“Hijitos míos, no amemos de palabra ni de lengua, sino de hecho y en verdad.”
(1 Juan 3:18)
El apóstol Juan, con ternura pastoral, nos llama “hijitos”.
No es una expresión casual: es la voz de quien entiende que la fe se aprende, se corrige y se madura en el caminar diario.
Y desde ese tono cercano, Juan nos confronta con una verdad esencial: el amor cristiano no puede quedarse en el discurso.
La Palabra de Dios tiene voz, pero también tiene cuerpo.
Fue dada para ser anunciada, sí, pero sobre todo para ser encarnada.
Cuando el amor se limita a buenas intenciones o a frases correctas, pierde su fuerza transformadora.
En cambio, cuando la Palabra se traduce en actos concretos, se vuelve creíble, visible y viva.
En la fe bíblica, la verdad no se mide solo por lo que confesamos con los labios, sino por lo que sostenemos con la vida.
Amar “de hecho y en verdad” implica coherencia: que nuestras decisiones, reacciones y actitudes reflejen aquello que decimos creer.
El Evangelio se comunica más allá del púlpito y de las palabras bien dichas.
Se comunica en el trato cotidiano, en la paciencia, en la misericordia practicada, en la justicia vivida, en el servicio silencioso. La Palabra se vuelve auténtica cuando se demuestra.

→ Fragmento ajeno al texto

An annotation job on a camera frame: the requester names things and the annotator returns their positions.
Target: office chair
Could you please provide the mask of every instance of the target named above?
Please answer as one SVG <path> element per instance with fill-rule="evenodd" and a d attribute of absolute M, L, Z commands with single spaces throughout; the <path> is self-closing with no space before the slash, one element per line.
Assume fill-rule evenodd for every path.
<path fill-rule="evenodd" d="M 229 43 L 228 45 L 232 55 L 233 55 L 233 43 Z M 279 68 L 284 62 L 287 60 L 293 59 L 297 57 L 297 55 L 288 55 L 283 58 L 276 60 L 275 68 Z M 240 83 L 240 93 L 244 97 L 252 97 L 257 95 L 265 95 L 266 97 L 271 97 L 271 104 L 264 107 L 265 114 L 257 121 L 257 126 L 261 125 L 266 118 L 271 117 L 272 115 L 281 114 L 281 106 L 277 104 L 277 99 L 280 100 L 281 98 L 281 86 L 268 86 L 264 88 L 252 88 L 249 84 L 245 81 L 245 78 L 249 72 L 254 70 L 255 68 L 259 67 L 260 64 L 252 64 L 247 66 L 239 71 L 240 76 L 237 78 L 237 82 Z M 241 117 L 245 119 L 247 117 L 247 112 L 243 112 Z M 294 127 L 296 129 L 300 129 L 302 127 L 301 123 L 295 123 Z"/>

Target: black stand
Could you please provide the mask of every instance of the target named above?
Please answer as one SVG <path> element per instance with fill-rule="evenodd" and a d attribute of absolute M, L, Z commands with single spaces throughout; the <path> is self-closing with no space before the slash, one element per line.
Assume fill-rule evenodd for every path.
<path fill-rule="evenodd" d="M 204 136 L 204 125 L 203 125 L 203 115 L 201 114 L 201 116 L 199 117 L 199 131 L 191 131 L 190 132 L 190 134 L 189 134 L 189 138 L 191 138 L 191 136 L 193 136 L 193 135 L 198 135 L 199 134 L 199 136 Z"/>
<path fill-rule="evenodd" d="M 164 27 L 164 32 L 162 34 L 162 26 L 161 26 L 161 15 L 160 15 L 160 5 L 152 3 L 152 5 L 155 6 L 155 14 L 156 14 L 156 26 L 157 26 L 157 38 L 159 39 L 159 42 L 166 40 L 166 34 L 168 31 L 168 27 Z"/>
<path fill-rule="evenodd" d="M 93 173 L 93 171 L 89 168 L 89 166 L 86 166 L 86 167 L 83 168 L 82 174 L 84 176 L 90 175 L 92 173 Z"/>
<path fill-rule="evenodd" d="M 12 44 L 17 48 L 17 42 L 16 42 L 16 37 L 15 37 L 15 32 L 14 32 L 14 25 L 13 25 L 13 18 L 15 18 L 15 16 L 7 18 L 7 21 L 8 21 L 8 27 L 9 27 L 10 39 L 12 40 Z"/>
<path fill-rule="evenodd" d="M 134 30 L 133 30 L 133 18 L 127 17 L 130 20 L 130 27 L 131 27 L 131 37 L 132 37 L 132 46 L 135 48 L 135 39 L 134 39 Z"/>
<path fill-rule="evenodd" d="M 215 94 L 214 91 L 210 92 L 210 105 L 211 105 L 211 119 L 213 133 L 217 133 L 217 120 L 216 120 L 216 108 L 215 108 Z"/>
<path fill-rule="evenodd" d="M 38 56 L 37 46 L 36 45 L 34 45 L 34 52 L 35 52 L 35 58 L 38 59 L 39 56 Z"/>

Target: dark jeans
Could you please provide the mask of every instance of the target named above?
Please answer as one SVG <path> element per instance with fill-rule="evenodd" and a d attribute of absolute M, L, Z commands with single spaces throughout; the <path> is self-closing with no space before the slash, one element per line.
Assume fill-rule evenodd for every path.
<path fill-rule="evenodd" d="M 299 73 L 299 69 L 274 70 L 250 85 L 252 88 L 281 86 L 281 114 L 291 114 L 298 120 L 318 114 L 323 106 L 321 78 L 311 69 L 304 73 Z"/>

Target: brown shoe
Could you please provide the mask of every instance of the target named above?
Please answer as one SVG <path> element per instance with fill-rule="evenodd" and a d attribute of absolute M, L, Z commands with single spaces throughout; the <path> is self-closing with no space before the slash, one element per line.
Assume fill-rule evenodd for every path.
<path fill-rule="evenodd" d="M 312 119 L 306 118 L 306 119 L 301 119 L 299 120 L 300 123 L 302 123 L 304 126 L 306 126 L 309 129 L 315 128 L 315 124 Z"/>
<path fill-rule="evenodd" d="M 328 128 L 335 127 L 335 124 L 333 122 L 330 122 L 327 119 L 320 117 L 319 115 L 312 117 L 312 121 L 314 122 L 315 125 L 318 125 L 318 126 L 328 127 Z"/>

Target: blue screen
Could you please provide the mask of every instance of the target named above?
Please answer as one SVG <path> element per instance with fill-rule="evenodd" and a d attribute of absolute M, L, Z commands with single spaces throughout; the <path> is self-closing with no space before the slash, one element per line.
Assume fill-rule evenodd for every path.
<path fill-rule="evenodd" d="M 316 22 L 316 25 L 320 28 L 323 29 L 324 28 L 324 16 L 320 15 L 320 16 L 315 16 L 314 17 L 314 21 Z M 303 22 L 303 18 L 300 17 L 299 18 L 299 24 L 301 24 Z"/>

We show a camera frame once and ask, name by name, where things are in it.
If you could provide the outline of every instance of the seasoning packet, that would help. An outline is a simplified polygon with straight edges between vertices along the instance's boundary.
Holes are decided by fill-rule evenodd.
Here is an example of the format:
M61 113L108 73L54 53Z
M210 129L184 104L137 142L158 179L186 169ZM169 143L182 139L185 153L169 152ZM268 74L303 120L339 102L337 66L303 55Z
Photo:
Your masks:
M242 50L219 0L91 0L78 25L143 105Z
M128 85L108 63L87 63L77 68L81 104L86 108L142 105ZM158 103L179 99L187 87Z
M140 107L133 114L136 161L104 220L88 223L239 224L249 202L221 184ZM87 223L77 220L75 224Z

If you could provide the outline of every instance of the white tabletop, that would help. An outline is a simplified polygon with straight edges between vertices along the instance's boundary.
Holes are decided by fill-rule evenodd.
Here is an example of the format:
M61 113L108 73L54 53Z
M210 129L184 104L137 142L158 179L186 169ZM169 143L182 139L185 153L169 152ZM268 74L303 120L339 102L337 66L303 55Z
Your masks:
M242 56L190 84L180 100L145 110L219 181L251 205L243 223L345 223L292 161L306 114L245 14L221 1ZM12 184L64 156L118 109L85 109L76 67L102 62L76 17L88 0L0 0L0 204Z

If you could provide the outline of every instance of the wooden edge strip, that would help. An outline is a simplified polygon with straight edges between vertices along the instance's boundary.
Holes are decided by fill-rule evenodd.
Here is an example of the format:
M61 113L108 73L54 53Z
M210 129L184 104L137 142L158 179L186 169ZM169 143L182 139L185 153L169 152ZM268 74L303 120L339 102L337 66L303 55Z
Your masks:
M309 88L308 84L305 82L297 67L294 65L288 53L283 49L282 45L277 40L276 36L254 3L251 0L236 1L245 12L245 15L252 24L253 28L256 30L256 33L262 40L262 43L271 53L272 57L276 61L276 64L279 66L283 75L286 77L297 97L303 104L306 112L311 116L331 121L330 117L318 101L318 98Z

Este llamado no busca perfección, sino honestidad espiritual. No se trata de aparentar, sino de permitir que la Palabra transforme nuestras relaciones y nuestro modo de vivir la fe.
Para meditar
-
¿Hay coherencia entre lo que digo y lo que hago?
-
¿Pueden otros leer el Evangelio a través de mi conducta?
Oración
Señor,
guárdame de una
fe solo de palabras.
Enséñame a vivir
lo que confieso
y a amar como Tú
amas:
con verdad, con
hechos y con vida.
Amén.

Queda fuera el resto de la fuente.